Count the lines below that contain "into". Answer with the number alone.

Segment Open

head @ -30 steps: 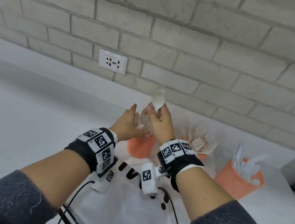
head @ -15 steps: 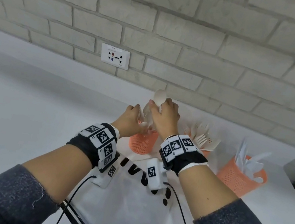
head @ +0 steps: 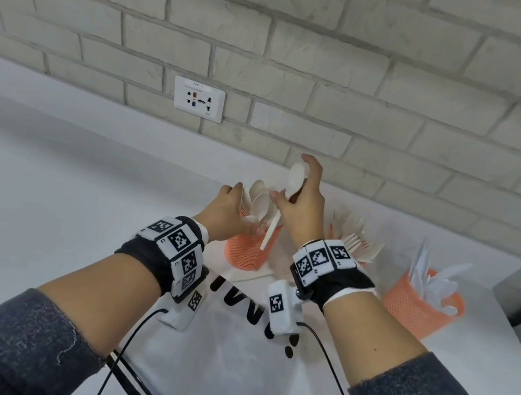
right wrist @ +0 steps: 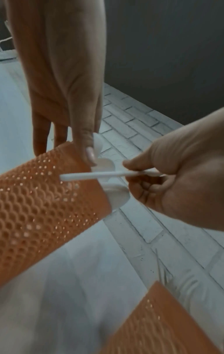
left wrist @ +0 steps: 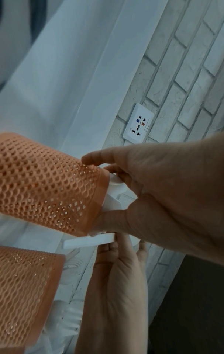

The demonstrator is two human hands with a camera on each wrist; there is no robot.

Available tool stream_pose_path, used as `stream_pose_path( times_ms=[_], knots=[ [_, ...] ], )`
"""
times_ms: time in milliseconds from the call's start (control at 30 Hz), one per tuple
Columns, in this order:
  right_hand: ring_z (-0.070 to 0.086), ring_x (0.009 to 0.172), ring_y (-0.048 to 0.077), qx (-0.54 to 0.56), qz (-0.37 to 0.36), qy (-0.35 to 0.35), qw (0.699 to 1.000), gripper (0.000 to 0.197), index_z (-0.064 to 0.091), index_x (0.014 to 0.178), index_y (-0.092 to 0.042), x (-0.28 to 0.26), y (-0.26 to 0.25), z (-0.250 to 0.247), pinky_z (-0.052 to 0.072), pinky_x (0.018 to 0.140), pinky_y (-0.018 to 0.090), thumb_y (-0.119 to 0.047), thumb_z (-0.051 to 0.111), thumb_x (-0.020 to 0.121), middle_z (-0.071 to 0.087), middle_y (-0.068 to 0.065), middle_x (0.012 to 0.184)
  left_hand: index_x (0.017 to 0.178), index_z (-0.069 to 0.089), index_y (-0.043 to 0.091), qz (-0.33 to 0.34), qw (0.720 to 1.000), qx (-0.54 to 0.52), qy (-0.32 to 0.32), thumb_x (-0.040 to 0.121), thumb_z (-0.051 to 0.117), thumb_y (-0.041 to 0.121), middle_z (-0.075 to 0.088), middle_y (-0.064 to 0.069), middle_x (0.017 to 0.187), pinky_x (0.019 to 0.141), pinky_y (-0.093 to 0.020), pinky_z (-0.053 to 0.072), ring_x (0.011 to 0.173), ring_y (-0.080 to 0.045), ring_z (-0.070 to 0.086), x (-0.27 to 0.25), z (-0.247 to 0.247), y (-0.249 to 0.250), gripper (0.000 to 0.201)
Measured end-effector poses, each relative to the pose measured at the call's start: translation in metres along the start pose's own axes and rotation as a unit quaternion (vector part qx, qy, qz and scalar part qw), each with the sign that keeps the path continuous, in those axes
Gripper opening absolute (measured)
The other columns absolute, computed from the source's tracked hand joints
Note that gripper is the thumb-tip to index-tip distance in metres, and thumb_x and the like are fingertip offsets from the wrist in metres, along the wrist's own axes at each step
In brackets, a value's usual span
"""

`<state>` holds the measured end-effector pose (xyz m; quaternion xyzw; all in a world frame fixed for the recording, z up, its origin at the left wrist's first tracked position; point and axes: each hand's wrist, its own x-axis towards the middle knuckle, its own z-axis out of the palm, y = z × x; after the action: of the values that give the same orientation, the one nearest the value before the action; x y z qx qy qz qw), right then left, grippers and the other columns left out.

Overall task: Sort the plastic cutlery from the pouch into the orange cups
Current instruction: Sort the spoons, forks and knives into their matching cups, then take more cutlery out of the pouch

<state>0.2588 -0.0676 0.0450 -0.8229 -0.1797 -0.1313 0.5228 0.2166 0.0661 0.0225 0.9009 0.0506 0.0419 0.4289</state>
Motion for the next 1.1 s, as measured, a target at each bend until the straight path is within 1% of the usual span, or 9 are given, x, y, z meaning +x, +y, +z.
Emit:
stream_pose_path(
  times_ms=[133,233,400,533,633,733,833,1000,1100],
  knots=[
    [0.06,0.059,0.031,0.07,-0.026,0.038,0.996,0.056,0.033,0.136,-0.022,0.001,-0.007,0.002,0.055,0.065,0.036,-0.006,0.057,0.088,0.058,0.014,0.07,0.1,0.042,0.008,-0.003,1.0,-0.009,-0.002,0.078,0.071,0.021,0.042,-0.011,0.11,0.066,-0.023,0.038,0.082,-0.02,0.047,0.001,0.001,-0.001,0.038],
    [0.064,0.057,0.023,0.106,-0.047,0.087,0.989,0.044,0.036,0.128,-0.021,0.008,-0.015,0.003,0.052,0.061,0.028,-0.008,0.054,0.09,0.06,-0.002,0.06,0.095,0.039,0.011,0.002,1.0,-0.006,-0.005,0.077,0.073,0.021,0.04,-0.008,0.106,0.059,-0.019,0.034,0.074,-0.013,0.044,0.001,0.0,-0.001,0.04],
    [0.058,0.054,0.003,0.051,-0.058,0.074,0.994,0.034,0.043,0.122,-0.015,0.002,-0.004,0.006,0.049,0.06,0.016,-0.011,0.055,0.09,0.067,0.01,0.072,0.097,0.038,0.011,0.002,1.0,-0.001,-0.009,0.077,0.074,0.023,0.04,-0.008,0.109,0.065,-0.023,0.037,0.082,-0.019,0.046,0.001,-0.001,-0.002,0.043],
    [0.054,0.109,0.022,-0.139,-0.11,-0.026,0.984,0.024,0.068,0.094,-0.002,-0.011,0.02,0.011,0.037,0.099,0.04,-0.022,0.055,0.092,0.066,0.01,0.111,0.094,0.04,0.01,0.006,1.0,-0.023,-0.004,0.073,0.078,0.023,0.041,-0.008,0.106,0.062,-0.02,0.036,0.077,-0.014,0.044,0.0,0.0,-0.003,0.045],
    [0.037,0.13,0.025,-0.195,-0.124,-0.054,0.971,0.032,0.072,0.098,-0.007,-0.018,0.022,0.007,0.021,0.106,0.036,-0.028,0.048,0.095,0.053,0.006,0.134,0.096,0.043,0.009,-0.006,1.0,-0.02,-0.005,0.072,0.079,0.025,0.041,-0.009,0.106,0.071,-0.025,0.038,0.083,-0.019,0.046,0.0,0.0,-0.003,0.046],
    [0.045,0.115,0.024,-0.156,-0.129,-0.013,0.979,0.032,0.064,0.113,-0.009,-0.022,0.01,-0.008,0.034,0.095,0.031,-0.026,0.043,0.096,0.053,0.01,0.124,0.116,0.042,0.007,-0.029,0.999,-0.014,-0.008,0.073,0.078,0.027,0.04,-0.011,0.116,0.078,-0.025,0.038,0.097,-0.025,0.048,-0.006,-0.002,0.003,0.06],
    [0.058,0.082,0.023,-0.149,-0.073,0.013,0.986,0.016,0.062,0.09,-0.005,-0.029,-0.002,-0.025,0.043,0.07,0.029,-0.013,0.048,0.091,0.063,0.008,0.087,0.146,0.014,0.005,-0.03,0.999,0.03,-0.007,0.073,0.078,0.032,0.026,-0.014,0.141,0.095,-0.027,0.033,0.126,-0.029,0.04,-0.02,-0.012,0.017,0.101],
    [0.051,0.061,0.017,-0.315,0.091,-0.245,0.913,0.029,0.051,0.063,-0.012,-0.047,0.008,-0.032,0.034,0.053,0.024,-0.007,0.045,0.091,0.048,0.0,0.06,0.129,0.049,0.019,0.129,0.99,0.033,0.05,0.078,0.071,0.041,0.057,0.004,0.109,0.075,-0.019,0.047,0.097,-0.01,0.059,-0.09,-0.039,0.04,0.06],
    [0.06,0.101,0.027,-0.401,0.108,-0.35,0.839,0.02,0.061,0.103,-0.002,-0.056,0.031,-0.014,0.048,0.082,0.03,-0.002,0.044,0.092,0.063,0.008,0.101,0.117,0.059,0.028,0.19,0.973,0.073,-0.105,0.077,0.06,0.051,0.06,0.015,0.098,0.075,-0.015,0.047,0.089,0.001,0.058,-0.152,-0.034,0.037,0.047]
  ],
)
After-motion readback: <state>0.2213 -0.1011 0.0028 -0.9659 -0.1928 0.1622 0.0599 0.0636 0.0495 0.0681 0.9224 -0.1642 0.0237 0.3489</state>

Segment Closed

(Answer section) 2